TASK DIRECTIONS: When you copy the listing, reproduce each line as it appears and omit every image.
Segment Start: MATERIAL PROVIDED
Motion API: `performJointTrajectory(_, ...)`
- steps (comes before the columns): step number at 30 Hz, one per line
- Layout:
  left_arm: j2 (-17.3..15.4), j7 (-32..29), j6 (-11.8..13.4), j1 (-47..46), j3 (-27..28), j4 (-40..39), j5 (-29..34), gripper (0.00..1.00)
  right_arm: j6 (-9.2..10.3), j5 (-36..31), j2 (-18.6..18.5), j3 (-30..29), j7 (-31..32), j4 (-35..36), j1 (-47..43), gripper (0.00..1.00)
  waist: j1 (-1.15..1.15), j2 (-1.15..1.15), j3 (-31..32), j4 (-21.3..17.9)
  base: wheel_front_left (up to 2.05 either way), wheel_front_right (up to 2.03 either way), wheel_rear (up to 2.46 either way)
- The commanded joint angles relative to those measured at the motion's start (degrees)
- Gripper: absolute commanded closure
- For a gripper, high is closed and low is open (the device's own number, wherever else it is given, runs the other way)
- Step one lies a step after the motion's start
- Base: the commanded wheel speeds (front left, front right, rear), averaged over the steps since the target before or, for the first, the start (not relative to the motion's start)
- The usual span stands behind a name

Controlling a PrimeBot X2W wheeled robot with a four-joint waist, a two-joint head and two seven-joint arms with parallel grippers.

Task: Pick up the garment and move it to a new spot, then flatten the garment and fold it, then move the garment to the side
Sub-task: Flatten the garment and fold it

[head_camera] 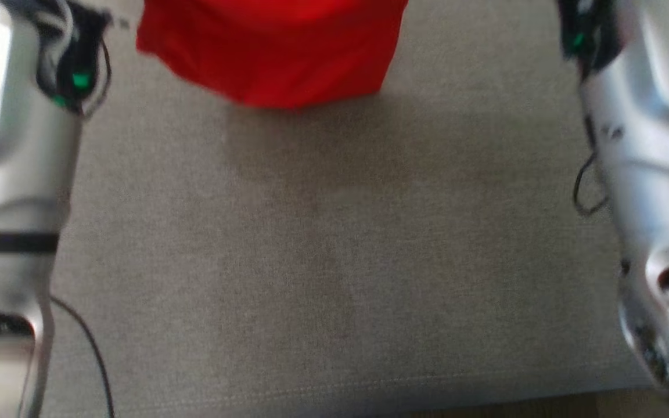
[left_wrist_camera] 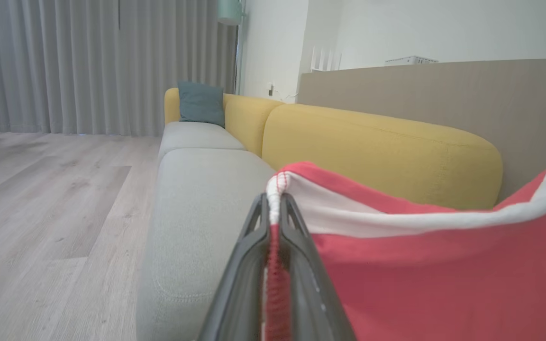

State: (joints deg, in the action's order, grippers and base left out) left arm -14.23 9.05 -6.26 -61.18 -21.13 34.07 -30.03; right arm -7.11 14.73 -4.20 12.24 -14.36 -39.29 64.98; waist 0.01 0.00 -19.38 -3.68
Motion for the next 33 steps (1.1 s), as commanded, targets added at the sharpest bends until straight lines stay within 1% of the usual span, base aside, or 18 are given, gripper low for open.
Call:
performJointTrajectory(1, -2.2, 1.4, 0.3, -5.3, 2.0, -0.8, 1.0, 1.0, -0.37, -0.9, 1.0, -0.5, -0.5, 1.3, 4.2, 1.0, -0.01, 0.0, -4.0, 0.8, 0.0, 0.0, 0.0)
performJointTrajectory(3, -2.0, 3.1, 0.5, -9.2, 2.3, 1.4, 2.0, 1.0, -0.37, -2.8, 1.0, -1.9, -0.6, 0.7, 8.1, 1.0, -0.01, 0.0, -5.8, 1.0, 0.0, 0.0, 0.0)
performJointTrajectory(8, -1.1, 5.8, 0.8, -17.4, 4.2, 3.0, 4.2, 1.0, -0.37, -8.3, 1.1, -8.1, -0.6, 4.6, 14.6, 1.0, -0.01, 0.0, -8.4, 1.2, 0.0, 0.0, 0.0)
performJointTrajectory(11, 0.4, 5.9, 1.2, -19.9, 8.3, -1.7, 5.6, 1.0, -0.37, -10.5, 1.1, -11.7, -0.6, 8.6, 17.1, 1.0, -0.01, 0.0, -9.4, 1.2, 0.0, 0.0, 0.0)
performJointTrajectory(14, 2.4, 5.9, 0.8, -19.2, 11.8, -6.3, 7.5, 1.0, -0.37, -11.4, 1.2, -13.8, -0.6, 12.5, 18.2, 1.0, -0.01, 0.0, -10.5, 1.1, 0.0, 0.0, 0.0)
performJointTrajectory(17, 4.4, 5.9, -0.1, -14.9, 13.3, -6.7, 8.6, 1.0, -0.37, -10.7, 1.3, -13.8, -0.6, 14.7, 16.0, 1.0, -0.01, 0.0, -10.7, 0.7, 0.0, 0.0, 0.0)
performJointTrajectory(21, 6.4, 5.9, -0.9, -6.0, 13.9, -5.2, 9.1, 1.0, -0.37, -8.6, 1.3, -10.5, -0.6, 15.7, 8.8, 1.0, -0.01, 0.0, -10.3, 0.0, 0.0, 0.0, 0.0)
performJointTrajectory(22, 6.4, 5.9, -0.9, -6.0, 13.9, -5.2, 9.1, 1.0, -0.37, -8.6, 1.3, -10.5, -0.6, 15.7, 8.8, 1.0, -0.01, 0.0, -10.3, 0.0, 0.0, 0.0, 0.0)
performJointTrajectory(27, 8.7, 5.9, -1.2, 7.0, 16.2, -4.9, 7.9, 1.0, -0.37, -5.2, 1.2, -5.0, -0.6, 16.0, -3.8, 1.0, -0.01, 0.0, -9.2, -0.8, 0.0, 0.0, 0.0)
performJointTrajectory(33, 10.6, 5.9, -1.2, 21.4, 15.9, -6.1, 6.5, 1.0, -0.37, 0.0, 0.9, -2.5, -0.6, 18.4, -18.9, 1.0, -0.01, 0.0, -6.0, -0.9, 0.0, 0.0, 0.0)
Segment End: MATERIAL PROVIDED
SOLUTION TO THIS TASK:
Motion API: `performJointTrajectory(_, ...)`
- steps (comes before the columns): step number at 30 Hz, one per line
- Layout:
  left_arm: j2 (-17.3..15.4), j7 (-32..29), j6 (-11.8..13.4), j1 (-47..46), j3 (-27..28), j4 (-40..39), j5 (-29..34), gripper (0.00..1.00)
  right_arm: j6 (-9.2..10.3), j5 (-36..31), j2 (-18.6..18.5), j3 (-30..29), j7 (-31..32), j4 (-35..36), j1 (-47..43), gripper (0.00..1.00)
  waist: j1 (-1.15..1.15), j2 (-1.15..1.15), j3 (-31..32), j4 (-21.3..17.9)
  base: wheel_front_left (up to 2.05 either way), wheel_front_right (up to 2.03 either way), wheel_rear (up to 2.46 either way)
- The commanded joint angles relative to those measured at the motion's start (degrees)
- Gripper: absolute commanded closure
- For a gripper, high is closed and low is open (the device's own number, wherever else it is given, runs the other way)
- Step one lies a step after the motion's start
- Base: the commanded wheel speeds (front left, front right, rear), averaged over the steps since the target before or, for the first, the start (not relative to the motion's start)
- The usual span stands behind a name

Controlling a PrimeBot X2W wheeled robot with a four-joint waist, a two-joint head and two seven-joint arms with parallel grippers.

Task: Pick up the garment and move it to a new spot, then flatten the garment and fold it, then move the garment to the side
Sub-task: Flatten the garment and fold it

[head_camera] 
[left_wrist_camera] 

State: (joints deg, in the action's order, grippers and base left out) left arm -14.23 9.05 -6.26 -61.18 -21.13 34.07 -30.03; right arm -7.11 14.73 -4.20 12.24 -14.36 -39.29 64.98; waist 0.01 0.00 -19.38 -3.68
Motion for the next 33 steps (1.1 s), as commanded, targets added at the sharpest bends until straight lines stay within 1% of the usual span, base aside, or 18 are given, gripper low for open.
Call:
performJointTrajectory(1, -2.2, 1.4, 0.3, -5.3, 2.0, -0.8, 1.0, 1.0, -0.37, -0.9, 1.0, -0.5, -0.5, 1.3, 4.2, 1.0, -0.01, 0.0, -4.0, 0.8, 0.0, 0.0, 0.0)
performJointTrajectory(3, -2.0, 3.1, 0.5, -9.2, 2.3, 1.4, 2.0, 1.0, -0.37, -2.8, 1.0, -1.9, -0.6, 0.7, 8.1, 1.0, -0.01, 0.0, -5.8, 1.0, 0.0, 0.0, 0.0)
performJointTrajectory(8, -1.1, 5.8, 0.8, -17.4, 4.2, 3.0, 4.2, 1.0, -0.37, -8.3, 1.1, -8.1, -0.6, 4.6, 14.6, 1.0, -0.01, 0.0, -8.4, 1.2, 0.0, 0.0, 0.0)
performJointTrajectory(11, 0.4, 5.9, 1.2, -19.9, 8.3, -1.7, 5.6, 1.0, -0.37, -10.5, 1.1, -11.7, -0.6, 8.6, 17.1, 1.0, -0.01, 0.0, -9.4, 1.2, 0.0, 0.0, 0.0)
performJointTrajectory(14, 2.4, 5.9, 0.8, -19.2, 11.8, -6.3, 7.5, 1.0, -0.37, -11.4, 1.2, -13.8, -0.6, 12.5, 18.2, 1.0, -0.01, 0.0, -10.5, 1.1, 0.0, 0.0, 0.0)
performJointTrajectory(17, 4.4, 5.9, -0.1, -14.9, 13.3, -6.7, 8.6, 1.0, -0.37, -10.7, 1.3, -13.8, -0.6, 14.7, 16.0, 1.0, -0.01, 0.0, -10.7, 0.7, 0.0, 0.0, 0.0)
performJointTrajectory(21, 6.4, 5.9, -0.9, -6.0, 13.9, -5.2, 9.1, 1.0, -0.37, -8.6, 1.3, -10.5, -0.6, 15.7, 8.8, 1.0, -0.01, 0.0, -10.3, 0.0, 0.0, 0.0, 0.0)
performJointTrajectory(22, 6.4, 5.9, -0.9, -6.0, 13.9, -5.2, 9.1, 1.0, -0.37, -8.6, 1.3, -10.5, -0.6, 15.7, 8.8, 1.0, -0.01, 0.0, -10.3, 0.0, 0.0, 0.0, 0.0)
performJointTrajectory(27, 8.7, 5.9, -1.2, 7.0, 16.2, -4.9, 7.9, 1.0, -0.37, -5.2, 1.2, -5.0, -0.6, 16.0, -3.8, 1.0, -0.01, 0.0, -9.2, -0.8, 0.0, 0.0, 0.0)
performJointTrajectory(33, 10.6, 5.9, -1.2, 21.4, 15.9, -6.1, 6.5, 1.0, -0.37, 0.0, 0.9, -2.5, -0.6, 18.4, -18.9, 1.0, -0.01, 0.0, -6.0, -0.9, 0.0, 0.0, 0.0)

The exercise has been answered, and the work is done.